Stored items:
------------------------

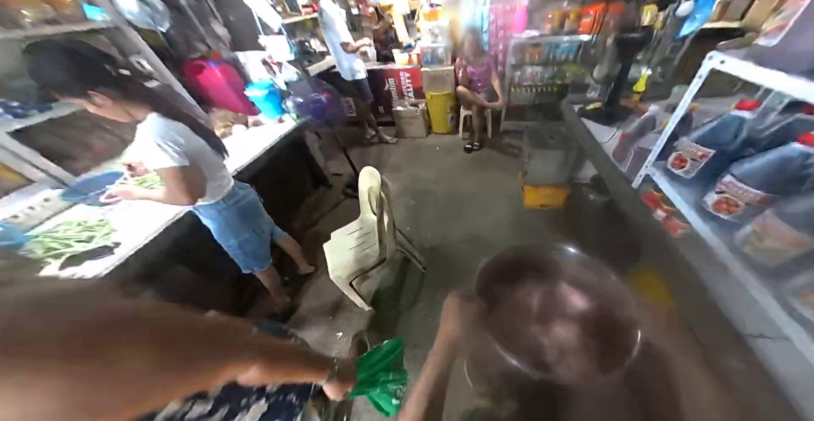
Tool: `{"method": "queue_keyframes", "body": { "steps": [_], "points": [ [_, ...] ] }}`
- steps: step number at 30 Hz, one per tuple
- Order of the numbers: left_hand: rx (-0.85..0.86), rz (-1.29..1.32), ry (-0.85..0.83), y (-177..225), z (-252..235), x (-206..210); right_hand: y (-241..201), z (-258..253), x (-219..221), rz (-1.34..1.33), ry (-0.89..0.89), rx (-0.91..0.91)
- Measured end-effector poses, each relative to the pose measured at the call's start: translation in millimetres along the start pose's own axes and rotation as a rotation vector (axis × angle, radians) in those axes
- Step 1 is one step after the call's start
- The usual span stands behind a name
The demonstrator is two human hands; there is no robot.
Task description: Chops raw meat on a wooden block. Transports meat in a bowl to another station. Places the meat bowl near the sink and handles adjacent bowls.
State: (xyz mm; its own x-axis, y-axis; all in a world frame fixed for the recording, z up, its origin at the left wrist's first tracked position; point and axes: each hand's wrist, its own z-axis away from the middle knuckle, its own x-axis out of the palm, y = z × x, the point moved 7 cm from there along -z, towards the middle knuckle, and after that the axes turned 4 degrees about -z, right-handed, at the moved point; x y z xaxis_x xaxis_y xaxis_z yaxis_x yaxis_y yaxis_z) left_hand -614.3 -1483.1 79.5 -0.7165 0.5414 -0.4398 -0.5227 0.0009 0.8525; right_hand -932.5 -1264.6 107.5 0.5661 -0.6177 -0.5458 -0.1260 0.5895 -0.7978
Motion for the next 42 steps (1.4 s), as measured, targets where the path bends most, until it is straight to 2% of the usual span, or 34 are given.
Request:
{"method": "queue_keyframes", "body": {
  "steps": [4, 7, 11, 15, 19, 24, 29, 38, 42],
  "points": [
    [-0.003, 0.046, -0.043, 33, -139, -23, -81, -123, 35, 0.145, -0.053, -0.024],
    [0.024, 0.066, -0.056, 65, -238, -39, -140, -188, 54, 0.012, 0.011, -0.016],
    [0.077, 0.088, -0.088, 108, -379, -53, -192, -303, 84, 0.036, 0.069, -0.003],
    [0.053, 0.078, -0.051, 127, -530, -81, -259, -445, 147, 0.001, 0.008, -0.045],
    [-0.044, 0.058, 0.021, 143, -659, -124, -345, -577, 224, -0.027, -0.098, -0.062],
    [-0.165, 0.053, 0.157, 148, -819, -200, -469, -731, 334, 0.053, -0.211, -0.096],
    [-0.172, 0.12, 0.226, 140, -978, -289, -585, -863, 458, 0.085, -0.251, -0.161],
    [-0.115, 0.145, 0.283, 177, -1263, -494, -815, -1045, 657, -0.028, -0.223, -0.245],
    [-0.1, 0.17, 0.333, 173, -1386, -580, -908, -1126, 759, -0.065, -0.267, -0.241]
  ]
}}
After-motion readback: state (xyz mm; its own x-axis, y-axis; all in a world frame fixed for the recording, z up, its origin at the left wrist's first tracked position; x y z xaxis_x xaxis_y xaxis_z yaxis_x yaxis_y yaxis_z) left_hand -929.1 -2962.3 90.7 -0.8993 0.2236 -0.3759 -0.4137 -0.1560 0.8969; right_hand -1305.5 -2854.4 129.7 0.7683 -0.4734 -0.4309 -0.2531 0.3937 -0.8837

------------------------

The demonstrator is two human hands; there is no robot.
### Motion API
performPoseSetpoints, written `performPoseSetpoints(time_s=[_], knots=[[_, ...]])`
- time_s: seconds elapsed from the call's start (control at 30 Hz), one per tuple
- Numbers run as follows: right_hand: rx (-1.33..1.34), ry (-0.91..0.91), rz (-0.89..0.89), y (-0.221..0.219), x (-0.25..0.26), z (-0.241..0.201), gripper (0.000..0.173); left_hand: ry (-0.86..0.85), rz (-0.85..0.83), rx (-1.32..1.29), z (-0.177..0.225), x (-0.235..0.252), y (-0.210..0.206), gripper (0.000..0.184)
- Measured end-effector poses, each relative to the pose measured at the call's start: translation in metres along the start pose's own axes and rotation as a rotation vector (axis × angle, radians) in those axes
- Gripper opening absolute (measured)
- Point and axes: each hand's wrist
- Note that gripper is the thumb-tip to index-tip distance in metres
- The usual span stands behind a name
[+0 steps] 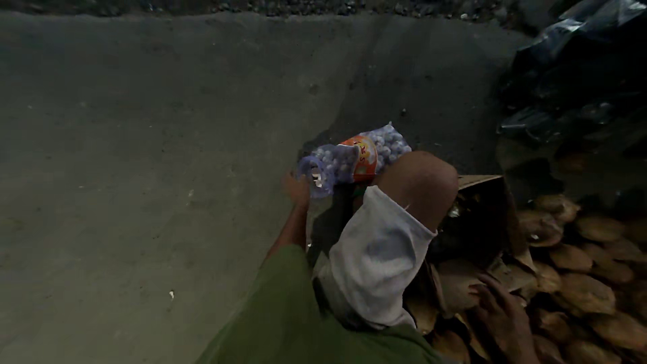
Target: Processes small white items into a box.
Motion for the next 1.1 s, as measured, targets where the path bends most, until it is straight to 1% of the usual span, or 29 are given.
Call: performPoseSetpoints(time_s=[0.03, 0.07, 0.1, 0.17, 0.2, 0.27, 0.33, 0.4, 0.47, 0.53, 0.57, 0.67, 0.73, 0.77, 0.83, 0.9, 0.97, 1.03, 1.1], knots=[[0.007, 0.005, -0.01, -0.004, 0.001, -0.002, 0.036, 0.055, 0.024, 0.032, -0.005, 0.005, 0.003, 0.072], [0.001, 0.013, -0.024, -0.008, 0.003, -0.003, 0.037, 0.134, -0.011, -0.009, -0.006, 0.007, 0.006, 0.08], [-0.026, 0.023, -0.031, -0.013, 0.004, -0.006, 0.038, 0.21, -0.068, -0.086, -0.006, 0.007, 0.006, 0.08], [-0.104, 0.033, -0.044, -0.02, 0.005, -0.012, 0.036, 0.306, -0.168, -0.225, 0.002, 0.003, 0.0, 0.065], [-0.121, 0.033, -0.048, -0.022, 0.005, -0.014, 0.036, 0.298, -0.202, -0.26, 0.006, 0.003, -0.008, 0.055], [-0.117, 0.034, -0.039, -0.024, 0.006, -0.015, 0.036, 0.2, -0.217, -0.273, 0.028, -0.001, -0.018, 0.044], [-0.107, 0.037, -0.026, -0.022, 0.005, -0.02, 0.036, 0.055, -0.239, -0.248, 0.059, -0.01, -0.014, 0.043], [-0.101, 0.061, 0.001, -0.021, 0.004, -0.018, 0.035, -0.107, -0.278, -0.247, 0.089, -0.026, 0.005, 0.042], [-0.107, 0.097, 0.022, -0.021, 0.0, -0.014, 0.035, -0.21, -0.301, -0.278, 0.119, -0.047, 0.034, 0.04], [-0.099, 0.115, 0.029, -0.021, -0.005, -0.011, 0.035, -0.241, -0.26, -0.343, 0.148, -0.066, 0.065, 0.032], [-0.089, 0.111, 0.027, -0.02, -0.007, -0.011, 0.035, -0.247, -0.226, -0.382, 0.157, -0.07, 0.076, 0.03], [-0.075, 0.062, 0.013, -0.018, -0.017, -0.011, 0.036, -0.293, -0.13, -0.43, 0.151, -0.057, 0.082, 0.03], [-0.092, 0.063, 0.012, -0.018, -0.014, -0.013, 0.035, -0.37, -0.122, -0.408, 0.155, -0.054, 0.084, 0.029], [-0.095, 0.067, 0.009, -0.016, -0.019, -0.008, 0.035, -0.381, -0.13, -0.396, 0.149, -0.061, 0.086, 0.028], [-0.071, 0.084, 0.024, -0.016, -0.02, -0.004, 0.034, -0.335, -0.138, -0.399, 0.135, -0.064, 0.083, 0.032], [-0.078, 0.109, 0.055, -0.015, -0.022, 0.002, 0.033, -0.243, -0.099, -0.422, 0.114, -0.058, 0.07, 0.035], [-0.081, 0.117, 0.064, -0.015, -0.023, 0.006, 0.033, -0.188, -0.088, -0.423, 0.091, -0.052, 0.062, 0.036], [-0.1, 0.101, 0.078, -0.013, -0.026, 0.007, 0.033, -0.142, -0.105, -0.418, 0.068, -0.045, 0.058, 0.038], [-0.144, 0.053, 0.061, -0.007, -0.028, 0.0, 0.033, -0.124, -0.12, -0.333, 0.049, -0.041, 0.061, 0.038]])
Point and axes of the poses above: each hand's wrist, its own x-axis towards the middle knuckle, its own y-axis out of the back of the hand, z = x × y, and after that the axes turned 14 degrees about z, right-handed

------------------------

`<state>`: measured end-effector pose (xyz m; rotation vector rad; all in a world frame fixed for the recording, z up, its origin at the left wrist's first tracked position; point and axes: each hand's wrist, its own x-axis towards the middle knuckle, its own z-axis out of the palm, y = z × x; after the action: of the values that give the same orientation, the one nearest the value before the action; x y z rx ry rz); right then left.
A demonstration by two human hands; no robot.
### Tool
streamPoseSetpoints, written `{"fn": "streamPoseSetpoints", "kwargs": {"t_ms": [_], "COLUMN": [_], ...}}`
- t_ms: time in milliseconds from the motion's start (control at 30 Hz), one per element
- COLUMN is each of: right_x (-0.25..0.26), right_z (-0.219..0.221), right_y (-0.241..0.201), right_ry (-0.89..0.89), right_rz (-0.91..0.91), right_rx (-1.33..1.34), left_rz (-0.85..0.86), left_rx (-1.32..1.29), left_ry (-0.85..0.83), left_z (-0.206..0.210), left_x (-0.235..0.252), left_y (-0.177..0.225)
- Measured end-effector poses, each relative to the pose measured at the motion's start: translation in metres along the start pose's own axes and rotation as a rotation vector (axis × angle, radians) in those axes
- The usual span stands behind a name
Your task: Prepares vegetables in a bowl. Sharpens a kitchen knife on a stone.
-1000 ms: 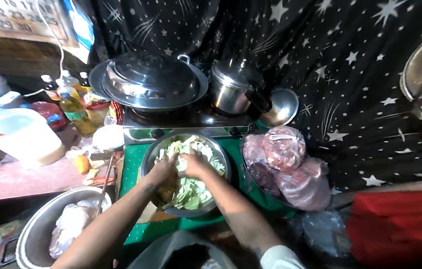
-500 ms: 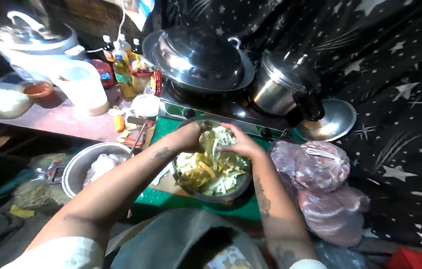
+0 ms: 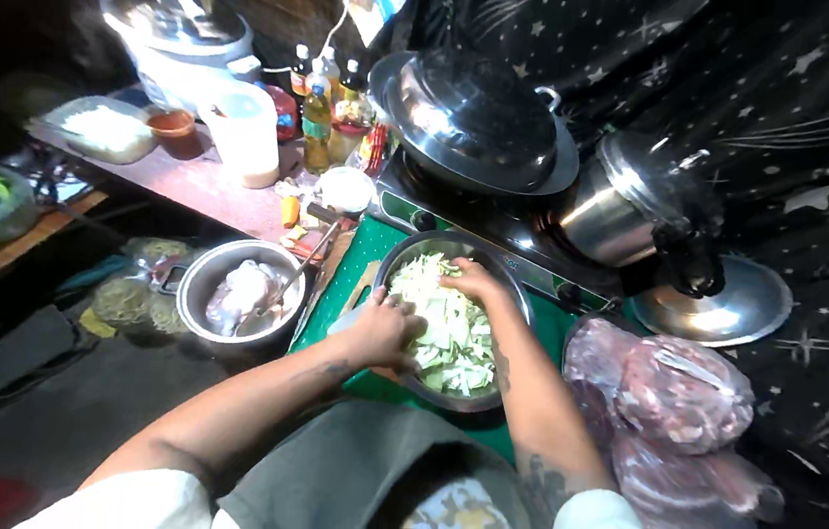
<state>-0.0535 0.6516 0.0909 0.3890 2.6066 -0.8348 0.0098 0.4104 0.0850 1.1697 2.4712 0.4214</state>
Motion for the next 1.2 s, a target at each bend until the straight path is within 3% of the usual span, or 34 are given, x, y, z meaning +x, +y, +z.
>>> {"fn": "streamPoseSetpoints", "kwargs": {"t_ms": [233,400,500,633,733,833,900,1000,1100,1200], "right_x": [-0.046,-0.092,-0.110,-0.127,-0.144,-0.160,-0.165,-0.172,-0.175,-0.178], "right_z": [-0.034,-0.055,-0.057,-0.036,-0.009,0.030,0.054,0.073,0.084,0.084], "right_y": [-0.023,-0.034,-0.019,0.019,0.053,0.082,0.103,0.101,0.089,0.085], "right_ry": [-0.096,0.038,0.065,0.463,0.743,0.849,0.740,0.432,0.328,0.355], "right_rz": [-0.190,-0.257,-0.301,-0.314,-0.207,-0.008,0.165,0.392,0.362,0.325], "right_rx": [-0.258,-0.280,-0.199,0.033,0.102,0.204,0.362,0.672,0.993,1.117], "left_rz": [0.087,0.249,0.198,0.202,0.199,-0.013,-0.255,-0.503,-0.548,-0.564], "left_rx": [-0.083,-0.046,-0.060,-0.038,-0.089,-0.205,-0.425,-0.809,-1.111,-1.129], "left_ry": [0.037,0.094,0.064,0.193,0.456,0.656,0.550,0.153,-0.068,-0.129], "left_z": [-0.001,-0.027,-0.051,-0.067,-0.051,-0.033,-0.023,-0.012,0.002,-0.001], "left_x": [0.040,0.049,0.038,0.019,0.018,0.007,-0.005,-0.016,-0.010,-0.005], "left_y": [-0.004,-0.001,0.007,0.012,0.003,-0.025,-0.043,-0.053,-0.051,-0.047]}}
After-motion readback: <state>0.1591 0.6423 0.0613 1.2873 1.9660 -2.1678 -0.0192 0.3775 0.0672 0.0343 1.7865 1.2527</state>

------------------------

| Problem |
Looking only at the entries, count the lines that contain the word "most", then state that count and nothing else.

| Reply to the task |
2